A Small Model Just for Structured Output
Osmosis-Structure-0.6B is a small model trained with reinforcement learning to do one thing well: extract structured data, typically JSON, from unformatted text. That’s it!
Convincing LLMs to consistently produce JSON or specifically tagged answers has been a headache since ChatGPT arrived – though it has been much easier these days. Tools like Ollama and others have their tricks, including appending instructions to prompts detailing a desired JSON schema. DSPy instructs the model to use consistent Markdown deliniators and lists specific output fields. If your chosen model doesn’t respond well to this tactic (it happens, especially with tiny models), there’s an option to use another LLM to extract the data with a second pass.
Osmosis-Structure-0.6B is a model built specifically to be that second pass model.
Since it’s small and optimized for this task, we can remove the entire burden of structuring output from a task we give a much larger, slower, expensive model. This is a pattern we’ve seen in compound AI pipelines (as in the DSPy two-step adapter we mentioned above), but now we can shrink the footprint and raise the accuracy of the model used to extract the information.
But the weirdest twist the Osmosis team discovered, is that using Osmosis-Structure-0.6B to handle the structured parsing dramatically improved benchmark performance for large models!
It’s a dramatic improvement, one I’d be curious to dig into. Were Sonnet, Opus, and GPT-4.1 lagging because their formatting failed? There’s some support to this, as recent a recent draft paper suggests. The authors found that recent RL-powered benchmark improvements appear to be associated with formatting improvements, noting, “If the RL-training primarily teaches the model to better work with the evaluation format — it doesn’t deliver on new reasoning abilities as we hope.” If this is the case, o3’s lack of improvement could be chalked up to OpenAI employing a double-pass with a smaller model behind the scenes (as the Osmosis team suggests) or because o3 has been trained by RL to effectively perform a double pass during reasoning.

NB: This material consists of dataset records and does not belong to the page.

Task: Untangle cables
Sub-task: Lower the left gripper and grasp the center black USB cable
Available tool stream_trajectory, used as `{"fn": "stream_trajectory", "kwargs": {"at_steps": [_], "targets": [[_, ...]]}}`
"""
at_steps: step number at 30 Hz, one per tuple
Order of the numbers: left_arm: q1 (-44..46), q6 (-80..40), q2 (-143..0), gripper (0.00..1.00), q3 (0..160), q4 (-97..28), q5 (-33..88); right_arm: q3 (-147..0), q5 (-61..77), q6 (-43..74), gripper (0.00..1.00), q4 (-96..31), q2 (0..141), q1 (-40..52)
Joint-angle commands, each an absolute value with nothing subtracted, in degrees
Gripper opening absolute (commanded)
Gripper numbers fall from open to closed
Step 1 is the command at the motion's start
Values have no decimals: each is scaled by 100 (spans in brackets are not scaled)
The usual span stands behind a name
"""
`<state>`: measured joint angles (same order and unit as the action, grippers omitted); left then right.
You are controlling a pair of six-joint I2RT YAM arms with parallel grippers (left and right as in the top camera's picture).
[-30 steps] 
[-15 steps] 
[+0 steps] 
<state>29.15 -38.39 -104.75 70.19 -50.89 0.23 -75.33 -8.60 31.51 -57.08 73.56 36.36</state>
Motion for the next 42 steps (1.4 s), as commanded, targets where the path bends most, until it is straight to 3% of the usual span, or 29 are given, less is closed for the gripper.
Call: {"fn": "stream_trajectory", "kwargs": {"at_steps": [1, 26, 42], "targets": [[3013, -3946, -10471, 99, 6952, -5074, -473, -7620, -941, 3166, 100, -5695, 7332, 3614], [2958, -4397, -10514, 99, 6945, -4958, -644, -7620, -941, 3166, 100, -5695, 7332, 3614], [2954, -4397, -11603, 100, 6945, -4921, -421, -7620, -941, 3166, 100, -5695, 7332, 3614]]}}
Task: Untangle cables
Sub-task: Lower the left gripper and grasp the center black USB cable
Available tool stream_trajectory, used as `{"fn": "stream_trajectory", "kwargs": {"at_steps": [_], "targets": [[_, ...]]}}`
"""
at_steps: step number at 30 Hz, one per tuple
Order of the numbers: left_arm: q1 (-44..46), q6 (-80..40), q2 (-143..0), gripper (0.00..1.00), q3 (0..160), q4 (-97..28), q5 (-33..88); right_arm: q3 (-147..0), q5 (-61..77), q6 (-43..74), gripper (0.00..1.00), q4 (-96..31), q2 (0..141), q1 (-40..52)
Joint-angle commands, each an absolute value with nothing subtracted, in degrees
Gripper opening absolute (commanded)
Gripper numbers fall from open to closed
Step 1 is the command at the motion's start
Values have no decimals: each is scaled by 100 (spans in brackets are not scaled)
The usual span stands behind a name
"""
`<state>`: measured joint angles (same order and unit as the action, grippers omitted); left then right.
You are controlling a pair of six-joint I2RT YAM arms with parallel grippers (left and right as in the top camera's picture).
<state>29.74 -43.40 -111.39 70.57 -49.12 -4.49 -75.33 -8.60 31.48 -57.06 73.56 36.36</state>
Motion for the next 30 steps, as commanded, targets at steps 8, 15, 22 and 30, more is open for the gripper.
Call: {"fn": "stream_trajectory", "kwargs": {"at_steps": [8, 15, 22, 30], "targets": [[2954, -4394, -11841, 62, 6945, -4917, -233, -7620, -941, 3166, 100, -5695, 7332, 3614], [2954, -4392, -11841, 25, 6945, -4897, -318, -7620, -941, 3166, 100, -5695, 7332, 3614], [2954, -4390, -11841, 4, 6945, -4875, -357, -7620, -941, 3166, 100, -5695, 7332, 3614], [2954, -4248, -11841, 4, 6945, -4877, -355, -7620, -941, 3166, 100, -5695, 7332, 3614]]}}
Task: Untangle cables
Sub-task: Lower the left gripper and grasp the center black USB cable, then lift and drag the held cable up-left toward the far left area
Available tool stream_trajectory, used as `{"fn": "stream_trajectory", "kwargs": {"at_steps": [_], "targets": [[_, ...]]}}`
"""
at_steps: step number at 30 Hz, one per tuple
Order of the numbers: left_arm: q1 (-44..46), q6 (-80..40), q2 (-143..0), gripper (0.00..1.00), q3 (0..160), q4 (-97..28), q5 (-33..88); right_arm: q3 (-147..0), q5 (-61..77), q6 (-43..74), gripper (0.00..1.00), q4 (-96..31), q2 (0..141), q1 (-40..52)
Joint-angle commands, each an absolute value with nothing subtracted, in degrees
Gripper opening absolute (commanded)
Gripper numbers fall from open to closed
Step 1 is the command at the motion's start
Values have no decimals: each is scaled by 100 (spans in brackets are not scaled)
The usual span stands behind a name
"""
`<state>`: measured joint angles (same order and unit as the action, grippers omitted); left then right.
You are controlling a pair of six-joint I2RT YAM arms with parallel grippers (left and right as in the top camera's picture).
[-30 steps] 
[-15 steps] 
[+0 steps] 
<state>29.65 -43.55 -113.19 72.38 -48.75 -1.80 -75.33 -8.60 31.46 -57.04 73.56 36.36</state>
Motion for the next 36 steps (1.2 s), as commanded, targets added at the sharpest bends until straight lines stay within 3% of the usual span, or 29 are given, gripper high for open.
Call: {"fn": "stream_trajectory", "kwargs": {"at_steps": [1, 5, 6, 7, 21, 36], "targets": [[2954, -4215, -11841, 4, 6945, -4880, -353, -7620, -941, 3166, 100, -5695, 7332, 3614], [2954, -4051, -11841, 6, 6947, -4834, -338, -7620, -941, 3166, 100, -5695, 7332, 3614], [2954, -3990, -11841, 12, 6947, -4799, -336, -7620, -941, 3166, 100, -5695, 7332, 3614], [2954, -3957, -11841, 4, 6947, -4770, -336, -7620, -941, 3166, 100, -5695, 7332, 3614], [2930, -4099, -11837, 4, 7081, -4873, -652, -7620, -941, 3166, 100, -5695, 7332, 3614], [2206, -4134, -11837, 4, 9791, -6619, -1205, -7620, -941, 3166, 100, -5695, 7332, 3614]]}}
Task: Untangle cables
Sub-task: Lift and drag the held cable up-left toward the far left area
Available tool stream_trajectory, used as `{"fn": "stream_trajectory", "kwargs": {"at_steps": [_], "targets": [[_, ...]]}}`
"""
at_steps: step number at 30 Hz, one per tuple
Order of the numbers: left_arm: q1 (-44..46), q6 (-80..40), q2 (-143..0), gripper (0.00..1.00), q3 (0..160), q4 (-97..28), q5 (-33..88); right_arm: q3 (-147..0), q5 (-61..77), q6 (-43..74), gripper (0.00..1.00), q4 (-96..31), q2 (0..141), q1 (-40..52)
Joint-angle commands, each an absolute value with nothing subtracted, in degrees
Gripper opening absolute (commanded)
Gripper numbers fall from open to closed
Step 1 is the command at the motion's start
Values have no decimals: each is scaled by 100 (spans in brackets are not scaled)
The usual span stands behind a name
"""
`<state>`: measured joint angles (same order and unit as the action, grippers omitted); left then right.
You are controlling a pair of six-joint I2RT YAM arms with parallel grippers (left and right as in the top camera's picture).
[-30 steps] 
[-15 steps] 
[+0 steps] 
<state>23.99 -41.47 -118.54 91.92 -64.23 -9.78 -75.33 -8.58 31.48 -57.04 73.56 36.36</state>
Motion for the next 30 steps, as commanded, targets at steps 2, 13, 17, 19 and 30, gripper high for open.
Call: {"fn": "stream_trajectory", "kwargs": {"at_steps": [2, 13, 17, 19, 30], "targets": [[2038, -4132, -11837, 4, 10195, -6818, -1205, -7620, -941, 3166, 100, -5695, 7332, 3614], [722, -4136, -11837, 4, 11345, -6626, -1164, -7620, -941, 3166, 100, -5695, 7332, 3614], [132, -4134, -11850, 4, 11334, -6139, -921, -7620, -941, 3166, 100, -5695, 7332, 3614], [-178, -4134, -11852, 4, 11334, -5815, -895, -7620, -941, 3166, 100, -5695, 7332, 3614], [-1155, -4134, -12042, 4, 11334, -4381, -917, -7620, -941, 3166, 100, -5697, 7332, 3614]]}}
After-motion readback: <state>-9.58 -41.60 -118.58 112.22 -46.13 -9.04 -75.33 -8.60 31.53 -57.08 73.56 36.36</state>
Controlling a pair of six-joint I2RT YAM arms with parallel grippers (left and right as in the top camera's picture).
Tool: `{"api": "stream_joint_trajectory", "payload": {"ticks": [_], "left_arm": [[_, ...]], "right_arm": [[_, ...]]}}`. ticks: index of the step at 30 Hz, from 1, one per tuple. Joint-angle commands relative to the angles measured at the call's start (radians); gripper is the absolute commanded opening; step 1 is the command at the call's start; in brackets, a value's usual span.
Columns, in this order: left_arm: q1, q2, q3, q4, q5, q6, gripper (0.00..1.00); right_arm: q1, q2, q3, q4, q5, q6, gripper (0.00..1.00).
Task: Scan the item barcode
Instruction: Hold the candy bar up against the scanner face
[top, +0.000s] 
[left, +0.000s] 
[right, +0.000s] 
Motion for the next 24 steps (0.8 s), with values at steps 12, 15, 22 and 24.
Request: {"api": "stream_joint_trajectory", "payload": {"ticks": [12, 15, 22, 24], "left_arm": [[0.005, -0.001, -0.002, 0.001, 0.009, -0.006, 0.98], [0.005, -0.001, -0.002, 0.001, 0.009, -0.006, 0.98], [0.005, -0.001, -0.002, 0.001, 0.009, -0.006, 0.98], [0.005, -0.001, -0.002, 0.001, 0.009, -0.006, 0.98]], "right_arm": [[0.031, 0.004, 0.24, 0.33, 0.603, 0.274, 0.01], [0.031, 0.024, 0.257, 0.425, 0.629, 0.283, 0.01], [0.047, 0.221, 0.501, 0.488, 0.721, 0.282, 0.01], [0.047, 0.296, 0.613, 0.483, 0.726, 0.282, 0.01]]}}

Or perhaps the Osmosis formatting results occur because when you prompt models to deliver results in natural language (which, remember, is how the bulk of their training data appears) they’re able to find a better path to the answer, not a contrived one that has to rely on learnings they acquired during a later stage of training? If that’s the case, this could explain o3’s minimal difference: as a reasoning model it’s been trained through RL to continually revisit and recontextualize it’s thinking.
The Osmosis team hypothesizes o3’s original score may be due to a double pass, “i.e. o3 generates an output, and then 4o-mini (or another small model) is used to validate/structure the output, similar to Osmosis-JSON-06B.” If true, that’s an interesting explanation as well.
You can pull the model from Ollama or grab the weights on Hugging Face.
I’ll definately be testing this as the formatting model in a DSPy two-step adapter.